Inès commence à être agacée par ces remarques machistes. Elle dit d’un ton sec : 

— Comment va-t-on s’organiser pour collaborer ?

— Eh bien, je répondrai à vos demandes et nous ferons le point en dégustant un bon repas aux frais de l’agence, qu’en pensez-vous ?

— Vous n’avez pas de notes de frais ?

— Très peu, une misère tandis que vous dans le privé, vous avez tout loisir de les intégrer dans les dépenses liées à votre mission. 

Inès sourit, en pensant à la tête du beau Donatien en découvrant la note salée d’un palace versaillais où elle rêve de prendre un repas depuis très longtemps. 

— On verra. Pour commencer, je serais intéressée par toutes les infos que vous pourriez rassembler sur le Ministre.

— O.K., mais à mon avis, mon dossier sera moins riche que le vôtre. Par la DGSI, vous pouvez obtenir à peu près tous les actes qu’on pourrait lui reprocher. Par ailleurs, vous avez vos entrées aux impôts ?

— Les dossiers fiscaux des ministres transitent par un service spécial, ils ne sont pas traités comme ceux du commun des mortels. Ceci dit, je n’ai rien entendu de répréhensible au sujet du beau Donatien. Il n’a jamais été cité dans aucune affaire louche du genre Clearstream ou Crédit suisse… 

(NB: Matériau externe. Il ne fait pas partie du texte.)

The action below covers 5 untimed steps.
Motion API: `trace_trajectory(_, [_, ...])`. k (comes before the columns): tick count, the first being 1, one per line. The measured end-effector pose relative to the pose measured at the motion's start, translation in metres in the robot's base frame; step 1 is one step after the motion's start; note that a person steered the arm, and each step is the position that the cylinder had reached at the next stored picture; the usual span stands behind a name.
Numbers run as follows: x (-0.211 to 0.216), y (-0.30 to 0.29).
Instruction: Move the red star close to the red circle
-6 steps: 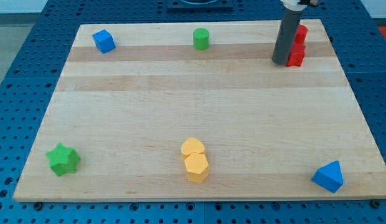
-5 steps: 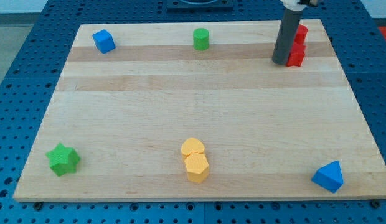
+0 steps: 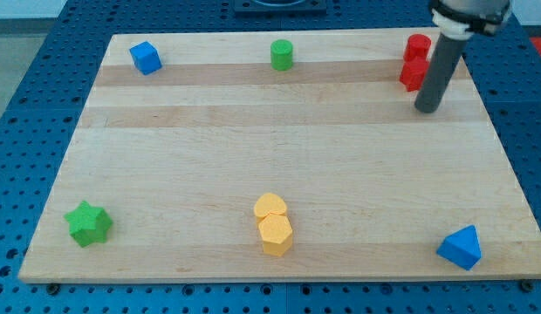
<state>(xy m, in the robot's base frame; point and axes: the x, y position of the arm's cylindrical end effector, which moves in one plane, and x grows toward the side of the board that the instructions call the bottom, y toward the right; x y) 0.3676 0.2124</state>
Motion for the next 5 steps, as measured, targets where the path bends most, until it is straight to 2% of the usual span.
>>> trace_trajectory(5, [-0.033, 0.003])
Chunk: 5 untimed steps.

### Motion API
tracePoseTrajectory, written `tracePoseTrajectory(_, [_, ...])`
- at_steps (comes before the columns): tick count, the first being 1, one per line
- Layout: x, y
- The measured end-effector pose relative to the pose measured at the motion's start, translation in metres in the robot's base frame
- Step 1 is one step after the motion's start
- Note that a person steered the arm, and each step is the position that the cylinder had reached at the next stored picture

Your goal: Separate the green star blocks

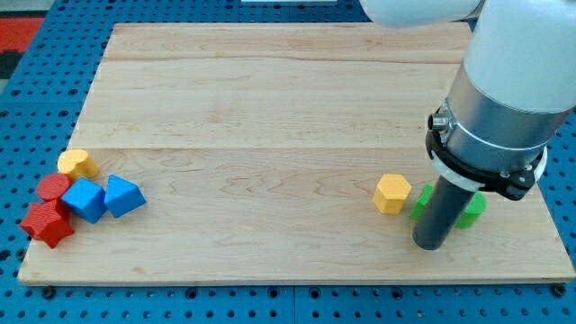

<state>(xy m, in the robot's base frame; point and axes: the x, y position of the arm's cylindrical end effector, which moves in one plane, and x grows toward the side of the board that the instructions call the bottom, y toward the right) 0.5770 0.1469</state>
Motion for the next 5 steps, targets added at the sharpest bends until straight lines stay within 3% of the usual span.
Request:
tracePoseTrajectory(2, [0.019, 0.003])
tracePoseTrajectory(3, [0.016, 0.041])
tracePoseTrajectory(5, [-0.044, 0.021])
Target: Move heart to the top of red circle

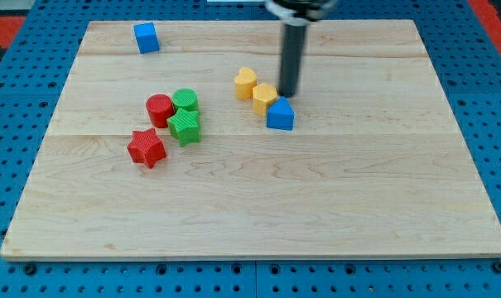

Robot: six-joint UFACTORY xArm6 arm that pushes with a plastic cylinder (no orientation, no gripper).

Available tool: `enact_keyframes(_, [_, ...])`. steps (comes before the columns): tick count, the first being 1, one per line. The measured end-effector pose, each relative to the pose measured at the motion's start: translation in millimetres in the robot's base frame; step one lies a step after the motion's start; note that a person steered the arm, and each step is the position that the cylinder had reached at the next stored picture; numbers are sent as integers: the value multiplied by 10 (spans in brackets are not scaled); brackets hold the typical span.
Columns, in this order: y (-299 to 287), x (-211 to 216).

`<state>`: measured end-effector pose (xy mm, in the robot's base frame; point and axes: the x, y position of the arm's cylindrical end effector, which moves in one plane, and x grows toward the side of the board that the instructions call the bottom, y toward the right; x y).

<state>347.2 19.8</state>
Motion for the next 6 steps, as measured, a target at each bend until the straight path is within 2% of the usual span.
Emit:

— À votre place, je passerais sa vie privée au peigne fin. Je ne crois pas qu’un homme normal puisse se contenter de vivre un amour mythique depuis plus de dix ans. 

— Je suis d’accord et je vais vérifier ce qu’il fait pendant ses vacances et week-ends quand il en a.

— Bien, je vous propose un rendez-vous dans trois jours, ça vous convient ? Nous sommes aujourd’hui, dimanche, on pourrait se voir mercredi, non plutôt jeudi à déjeuner, vous seriez libre ?

— Oui, mais pas pour aller à Versailles.

— Qui vous a parlé de Versailles ? 

— Non, rien, c’était juste une idée comme ça.

— Bien, nos bureaux sont à deux pas l’un de l’autre, on peut se retrouver au resto coréen de votre rue, il est tout à fait correct et les gens sont charmants. 

— Vous ne craignez pas d’être vu en ma compagnie par un de vos collègues ?

— Je ne vois personne qui pourrait me reprocher de déjeuner en compagnie d’une jolie femme.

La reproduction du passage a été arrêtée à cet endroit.